WHAT YOU WILL DO — A single number is the answer: the count of lines below that contain "things".

ENTRIES PROVIDED —
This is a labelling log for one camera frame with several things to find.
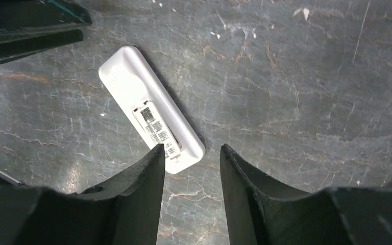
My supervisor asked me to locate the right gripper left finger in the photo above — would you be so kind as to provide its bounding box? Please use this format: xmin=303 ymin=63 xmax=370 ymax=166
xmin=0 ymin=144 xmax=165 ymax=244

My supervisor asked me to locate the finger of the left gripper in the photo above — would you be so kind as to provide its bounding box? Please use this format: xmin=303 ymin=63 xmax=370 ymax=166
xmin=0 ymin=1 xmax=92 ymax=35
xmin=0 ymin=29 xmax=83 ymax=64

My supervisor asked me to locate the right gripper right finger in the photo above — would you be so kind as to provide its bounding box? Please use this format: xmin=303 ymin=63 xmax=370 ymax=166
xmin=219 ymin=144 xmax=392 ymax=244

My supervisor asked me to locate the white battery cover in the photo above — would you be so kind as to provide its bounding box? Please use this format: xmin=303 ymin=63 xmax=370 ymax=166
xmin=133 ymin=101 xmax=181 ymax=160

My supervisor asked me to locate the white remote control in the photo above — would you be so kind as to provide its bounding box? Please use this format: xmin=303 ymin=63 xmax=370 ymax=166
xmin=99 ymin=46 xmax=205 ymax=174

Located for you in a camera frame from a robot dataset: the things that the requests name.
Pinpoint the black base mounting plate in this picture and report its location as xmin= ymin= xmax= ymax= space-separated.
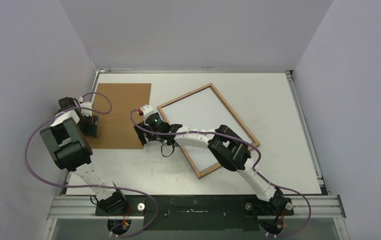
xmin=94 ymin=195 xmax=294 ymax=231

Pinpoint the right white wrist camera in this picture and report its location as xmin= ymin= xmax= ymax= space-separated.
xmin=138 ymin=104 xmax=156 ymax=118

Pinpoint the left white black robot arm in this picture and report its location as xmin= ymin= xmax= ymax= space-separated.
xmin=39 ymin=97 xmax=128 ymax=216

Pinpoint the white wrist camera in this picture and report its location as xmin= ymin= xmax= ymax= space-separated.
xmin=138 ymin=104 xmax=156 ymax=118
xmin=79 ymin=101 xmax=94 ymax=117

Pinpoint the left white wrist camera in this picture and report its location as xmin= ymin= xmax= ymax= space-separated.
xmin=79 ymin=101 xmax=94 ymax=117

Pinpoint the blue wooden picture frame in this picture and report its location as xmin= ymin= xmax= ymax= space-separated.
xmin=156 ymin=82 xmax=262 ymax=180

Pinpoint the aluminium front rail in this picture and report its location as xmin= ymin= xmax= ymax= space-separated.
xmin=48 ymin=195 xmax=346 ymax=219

RESULT FOR THIS TASK — 2